At Lake Marie Lodge we specialize in catching many different species of fish with dry or surface flies.

Now everyone knows about catching trout with dry flies. Whether the fly fisherman uses Stimulator type dry flies or Mouse Fly patterns (which we use quite a bit and have a lot of fun and success with at Lake Marie Lodge) or Caddis and Mosquito fly patterns for Arctic Grayling, they are all fun to use and are great ways to catch the smaller sport fish. But what if the fly fisherman wants to catch larger fish on the surface? The answer in Alaska is quite simply salmon, particularly the Coho, or Silver Salmon.

There are not many ,if any, lodges in Alaska that make it a point to specialize in using Surface Flies for salmon. We at Lake Marie Lodge do just this, even to the point where we have developed special flies used exclusively by us for surface fishing for salmon. These flies we have named Salmon Poppers. For detailed tying instructions visit the Fly Pattern Page.

Now, as a fly fisherman, you are probably wondering what species of salmon will rise to a dry or surface fly. The truth is there are 4 species of Pacific Salmon that will strike a fly on the surface. These salmon are the King Salmon, Silver Salmon, Pink Salmon and Chum Salmon. While the Silver Salmon are the most active to the rise, don't overlook the others. What is nice about the Chum Salmon and Pink Salmon is that they are in the streams at the same time as the Silver Salmon.

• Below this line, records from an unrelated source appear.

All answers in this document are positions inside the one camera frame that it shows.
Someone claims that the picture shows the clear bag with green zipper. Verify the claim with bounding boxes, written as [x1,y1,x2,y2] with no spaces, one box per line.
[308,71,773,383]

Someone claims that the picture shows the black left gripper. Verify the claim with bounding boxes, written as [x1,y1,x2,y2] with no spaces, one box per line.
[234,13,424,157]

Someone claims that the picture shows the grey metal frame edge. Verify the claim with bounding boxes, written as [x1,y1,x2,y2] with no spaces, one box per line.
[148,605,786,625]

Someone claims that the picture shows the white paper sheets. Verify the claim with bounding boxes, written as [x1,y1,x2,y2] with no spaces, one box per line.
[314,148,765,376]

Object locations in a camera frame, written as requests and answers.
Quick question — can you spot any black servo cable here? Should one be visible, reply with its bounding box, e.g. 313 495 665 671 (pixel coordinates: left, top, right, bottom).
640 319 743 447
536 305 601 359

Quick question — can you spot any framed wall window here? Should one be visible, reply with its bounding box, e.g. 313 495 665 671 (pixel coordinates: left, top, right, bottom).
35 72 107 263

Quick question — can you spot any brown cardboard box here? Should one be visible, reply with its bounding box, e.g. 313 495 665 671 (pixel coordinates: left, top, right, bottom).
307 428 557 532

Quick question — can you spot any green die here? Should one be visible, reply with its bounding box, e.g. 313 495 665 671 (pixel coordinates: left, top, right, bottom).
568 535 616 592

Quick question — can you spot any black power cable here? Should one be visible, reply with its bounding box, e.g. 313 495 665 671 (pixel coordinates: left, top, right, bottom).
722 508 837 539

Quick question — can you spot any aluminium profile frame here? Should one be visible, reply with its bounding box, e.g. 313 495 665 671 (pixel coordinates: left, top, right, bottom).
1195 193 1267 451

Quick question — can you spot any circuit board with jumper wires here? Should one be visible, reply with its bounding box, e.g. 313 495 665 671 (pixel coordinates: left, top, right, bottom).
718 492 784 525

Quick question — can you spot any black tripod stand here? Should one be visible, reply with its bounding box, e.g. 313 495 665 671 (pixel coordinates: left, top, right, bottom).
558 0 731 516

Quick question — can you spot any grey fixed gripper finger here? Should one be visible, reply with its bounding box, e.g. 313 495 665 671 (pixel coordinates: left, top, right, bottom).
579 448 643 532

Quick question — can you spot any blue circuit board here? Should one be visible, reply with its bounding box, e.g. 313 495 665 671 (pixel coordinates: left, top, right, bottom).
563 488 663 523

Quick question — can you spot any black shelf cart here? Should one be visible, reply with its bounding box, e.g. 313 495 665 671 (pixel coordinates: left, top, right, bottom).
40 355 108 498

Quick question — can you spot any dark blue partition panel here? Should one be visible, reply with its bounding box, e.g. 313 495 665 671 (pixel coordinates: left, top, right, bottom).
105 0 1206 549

King Salmon are not widely known to rise to a surface fly, but the last two years we have spent a considerable amount of time during King Salmon season going after them with surface flies. With patience and excellent technique, they can be enticed to rise to the surface, especially if the water is clear and calm. While the fly fisherman is not going to catch more King Salmon with surface flies than with sub-surface flies, you will catch some! It's definitely worth the effort when the strike happens. We recommend giving it a try after you've caught and released a few king salmon using sub-surface flies.

However, the premier salmon to catch on the surface is the Coho, or Silver Salmon. These salmon can easily be enticed to rise and hit surface flies and with their high numbers and acrobatic jumping, they are the most exciting salmon to catch with surface flies.

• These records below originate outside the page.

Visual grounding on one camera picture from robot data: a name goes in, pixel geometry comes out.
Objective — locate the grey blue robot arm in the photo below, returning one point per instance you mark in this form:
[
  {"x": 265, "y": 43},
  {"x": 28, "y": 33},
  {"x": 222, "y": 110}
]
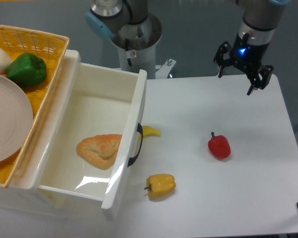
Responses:
[{"x": 260, "y": 19}]

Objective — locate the yellow woven basket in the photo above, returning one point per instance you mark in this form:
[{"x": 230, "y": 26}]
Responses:
[{"x": 37, "y": 56}]

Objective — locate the red bell pepper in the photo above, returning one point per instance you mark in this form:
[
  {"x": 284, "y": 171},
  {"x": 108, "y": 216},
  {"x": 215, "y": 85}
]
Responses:
[{"x": 219, "y": 146}]

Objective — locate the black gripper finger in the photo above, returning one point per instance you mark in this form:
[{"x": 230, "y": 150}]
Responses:
[
  {"x": 259, "y": 78},
  {"x": 222, "y": 57}
]

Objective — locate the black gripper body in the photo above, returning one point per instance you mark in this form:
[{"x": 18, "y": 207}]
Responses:
[{"x": 246, "y": 57}]

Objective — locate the pink ribbed plate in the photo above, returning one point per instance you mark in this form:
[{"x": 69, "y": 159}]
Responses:
[{"x": 16, "y": 117}]

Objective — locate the triangle puff pastry bread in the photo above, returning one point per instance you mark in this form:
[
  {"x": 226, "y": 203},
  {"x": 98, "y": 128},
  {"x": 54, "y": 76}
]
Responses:
[{"x": 100, "y": 150}]

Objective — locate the yellow banana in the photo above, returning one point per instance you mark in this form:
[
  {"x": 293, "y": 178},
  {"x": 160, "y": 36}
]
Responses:
[{"x": 150, "y": 131}]

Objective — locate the yellow bell pepper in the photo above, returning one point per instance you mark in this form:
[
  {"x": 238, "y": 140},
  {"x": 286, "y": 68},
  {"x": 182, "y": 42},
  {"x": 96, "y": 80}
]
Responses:
[{"x": 160, "y": 185}]

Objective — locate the open white upper drawer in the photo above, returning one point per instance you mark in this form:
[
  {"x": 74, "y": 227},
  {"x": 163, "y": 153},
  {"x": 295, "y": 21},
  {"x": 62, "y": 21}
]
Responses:
[{"x": 102, "y": 101}]

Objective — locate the green bell pepper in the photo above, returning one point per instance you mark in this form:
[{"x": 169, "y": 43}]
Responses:
[{"x": 27, "y": 70}]

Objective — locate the black drawer handle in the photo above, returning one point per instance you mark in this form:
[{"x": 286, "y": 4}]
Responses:
[{"x": 139, "y": 142}]

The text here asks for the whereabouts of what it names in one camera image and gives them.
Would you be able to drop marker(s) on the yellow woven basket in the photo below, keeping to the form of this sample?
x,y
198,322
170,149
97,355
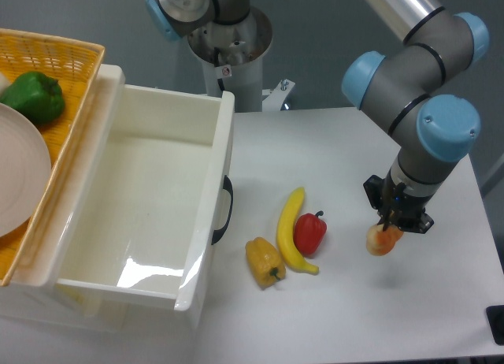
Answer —
x,y
75,65

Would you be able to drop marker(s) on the green bell pepper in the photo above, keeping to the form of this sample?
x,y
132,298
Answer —
x,y
36,96

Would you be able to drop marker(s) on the white drawer cabinet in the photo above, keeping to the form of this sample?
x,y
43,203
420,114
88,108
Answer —
x,y
33,293

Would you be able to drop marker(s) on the red bell pepper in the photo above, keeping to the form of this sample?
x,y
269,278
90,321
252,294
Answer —
x,y
309,231

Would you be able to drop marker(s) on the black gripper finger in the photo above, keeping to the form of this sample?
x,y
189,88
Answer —
x,y
390,211

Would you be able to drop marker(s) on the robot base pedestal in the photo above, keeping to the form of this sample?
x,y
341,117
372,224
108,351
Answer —
x,y
230,39

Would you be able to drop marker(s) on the round bread roll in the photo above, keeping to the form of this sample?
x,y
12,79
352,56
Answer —
x,y
380,242

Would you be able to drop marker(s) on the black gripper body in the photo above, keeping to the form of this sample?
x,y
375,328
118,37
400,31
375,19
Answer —
x,y
413,219

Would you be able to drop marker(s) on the pink round plate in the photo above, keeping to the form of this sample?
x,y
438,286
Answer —
x,y
25,169

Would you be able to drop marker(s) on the black drawer handle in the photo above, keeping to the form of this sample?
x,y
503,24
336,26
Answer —
x,y
226,208

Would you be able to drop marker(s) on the yellow bell pepper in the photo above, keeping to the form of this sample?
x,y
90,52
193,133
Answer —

So how do I go about catching Silver Salmon on the surface? A question many fly fishermen ask with an answer that really is not that hard or difficult to answer. There are basically only a few pieces to the puzzle. 1.) Water conditions that make it conducive to surface fishing. 2.) Proper equipment and fly pattern. 3.) Good casting and technique.

The first part of the puzzle that we will cover is water conditions conducive to surface fishing. Silver Salmon hold in very different water from most of the other salmon species. They tend to congregate in very slack water and eddies. The Coho Salmon do not like fast current! So when fishing for them look for areas of slack water with little current

Conditions such as these can be found at the conversions of two streams, a bend in a stream where a large back current eddy is formed, or a side slough off of a main river such as where a wetland area drains. This last location is found quite frequently in Alaska as most drainages are fed, at least in part, from wetland areas.

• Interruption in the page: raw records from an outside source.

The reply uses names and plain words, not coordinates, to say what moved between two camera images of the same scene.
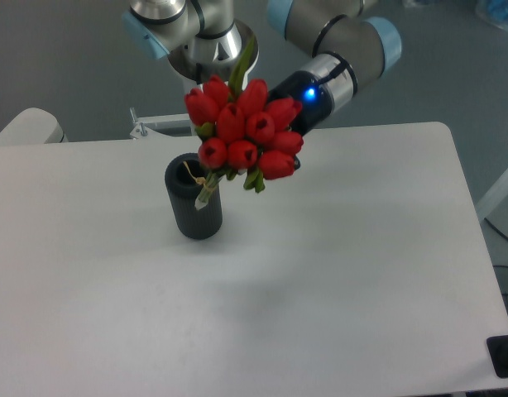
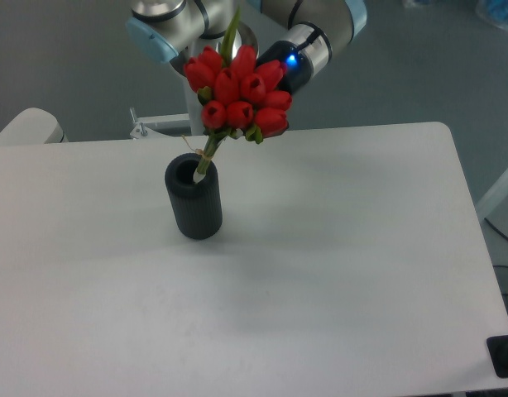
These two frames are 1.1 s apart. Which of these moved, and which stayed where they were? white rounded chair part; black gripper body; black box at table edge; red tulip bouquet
Moved: red tulip bouquet; black gripper body
Stayed: black box at table edge; white rounded chair part
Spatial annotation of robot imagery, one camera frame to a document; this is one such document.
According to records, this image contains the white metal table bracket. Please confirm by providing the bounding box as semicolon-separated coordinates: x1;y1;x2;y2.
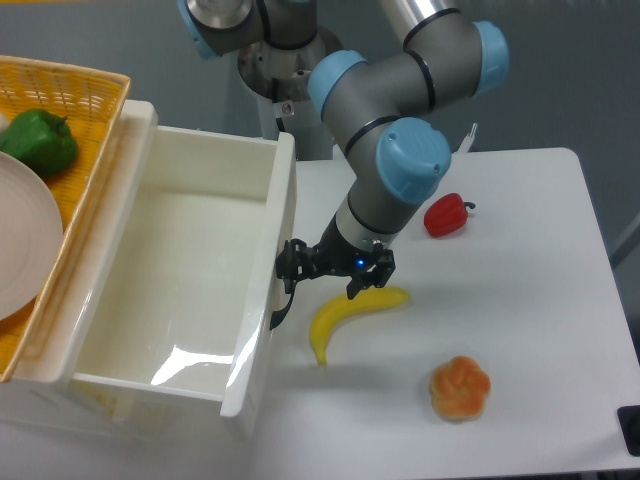
453;122;478;154

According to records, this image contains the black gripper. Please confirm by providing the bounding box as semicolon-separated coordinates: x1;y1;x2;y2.
275;234;396;300

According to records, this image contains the white drawer cabinet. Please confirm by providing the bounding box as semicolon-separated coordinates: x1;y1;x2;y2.
1;101;256;434

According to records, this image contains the peeled orange mandarin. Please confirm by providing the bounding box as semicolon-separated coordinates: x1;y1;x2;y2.
429;356;491;422

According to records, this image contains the red bell pepper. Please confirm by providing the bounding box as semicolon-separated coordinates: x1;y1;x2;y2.
423;193;476;238

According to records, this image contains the beige round plate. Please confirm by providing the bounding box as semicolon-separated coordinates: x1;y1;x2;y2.
1;153;63;318

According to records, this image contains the yellow woven basket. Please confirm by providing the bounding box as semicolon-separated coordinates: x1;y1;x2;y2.
1;55;131;383

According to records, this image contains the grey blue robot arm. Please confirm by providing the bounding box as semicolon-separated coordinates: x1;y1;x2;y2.
178;1;510;297

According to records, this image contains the black device at edge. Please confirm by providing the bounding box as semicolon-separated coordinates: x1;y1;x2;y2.
617;405;640;457

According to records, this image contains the yellow banana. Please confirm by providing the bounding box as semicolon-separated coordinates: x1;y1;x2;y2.
308;286;411;366

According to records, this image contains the white drawer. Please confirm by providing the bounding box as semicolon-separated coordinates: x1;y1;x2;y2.
69;124;297;419

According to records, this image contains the green bell pepper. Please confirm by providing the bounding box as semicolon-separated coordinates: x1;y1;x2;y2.
1;109;79;178

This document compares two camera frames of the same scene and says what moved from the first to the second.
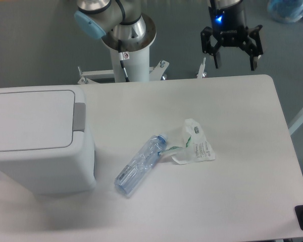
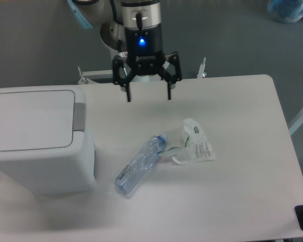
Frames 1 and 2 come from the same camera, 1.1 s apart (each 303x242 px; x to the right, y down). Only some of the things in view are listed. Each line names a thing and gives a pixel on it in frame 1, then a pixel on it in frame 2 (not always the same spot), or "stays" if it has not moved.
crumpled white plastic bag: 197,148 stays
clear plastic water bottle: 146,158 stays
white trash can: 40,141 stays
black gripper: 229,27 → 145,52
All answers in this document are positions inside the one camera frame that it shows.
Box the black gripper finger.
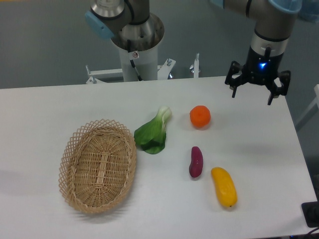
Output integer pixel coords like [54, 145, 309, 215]
[267, 70, 291, 106]
[225, 61, 245, 98]

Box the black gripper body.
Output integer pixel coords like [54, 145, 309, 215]
[241, 47, 283, 86]

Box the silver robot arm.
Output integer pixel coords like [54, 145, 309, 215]
[85, 0, 319, 101]

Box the yellow mango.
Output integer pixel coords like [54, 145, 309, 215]
[211, 167, 238, 208]

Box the orange fruit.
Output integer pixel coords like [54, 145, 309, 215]
[189, 105, 211, 128]

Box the purple sweet potato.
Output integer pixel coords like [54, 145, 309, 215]
[189, 146, 203, 178]

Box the green bok choy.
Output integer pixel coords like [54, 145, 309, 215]
[134, 106, 172, 154]

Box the black device at table edge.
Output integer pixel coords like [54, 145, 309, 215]
[301, 201, 319, 228]

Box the woven wicker basket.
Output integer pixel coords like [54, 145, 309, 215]
[58, 119, 137, 214]

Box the white frame at right edge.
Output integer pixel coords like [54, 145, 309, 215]
[295, 84, 319, 131]

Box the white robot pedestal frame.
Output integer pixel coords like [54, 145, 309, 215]
[85, 46, 201, 84]

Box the black cable on pedestal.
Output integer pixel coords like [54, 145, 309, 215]
[127, 39, 144, 82]

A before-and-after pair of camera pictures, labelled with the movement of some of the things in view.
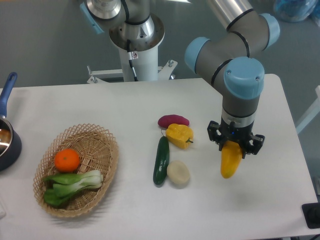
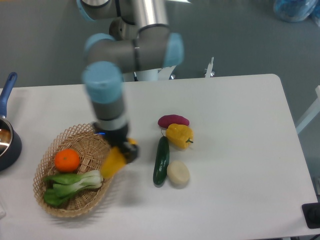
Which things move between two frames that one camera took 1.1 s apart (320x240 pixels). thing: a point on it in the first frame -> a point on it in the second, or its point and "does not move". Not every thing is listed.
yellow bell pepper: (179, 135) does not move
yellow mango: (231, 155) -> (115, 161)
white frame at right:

The second piece of the puzzle is the fly. The fly we use at Lake Marie Lodge is a very simple pattern and actually quite easy to tie.Our fly pattern is the Lake Marie Salmon Popper.

Click on the picture to view recipe!

(However, there are more complicated patterns such as the Poly Wog fly for those more advanced fly tiers. Tying instructions and recipes of various flies may be found on our Fly Pattern Page.)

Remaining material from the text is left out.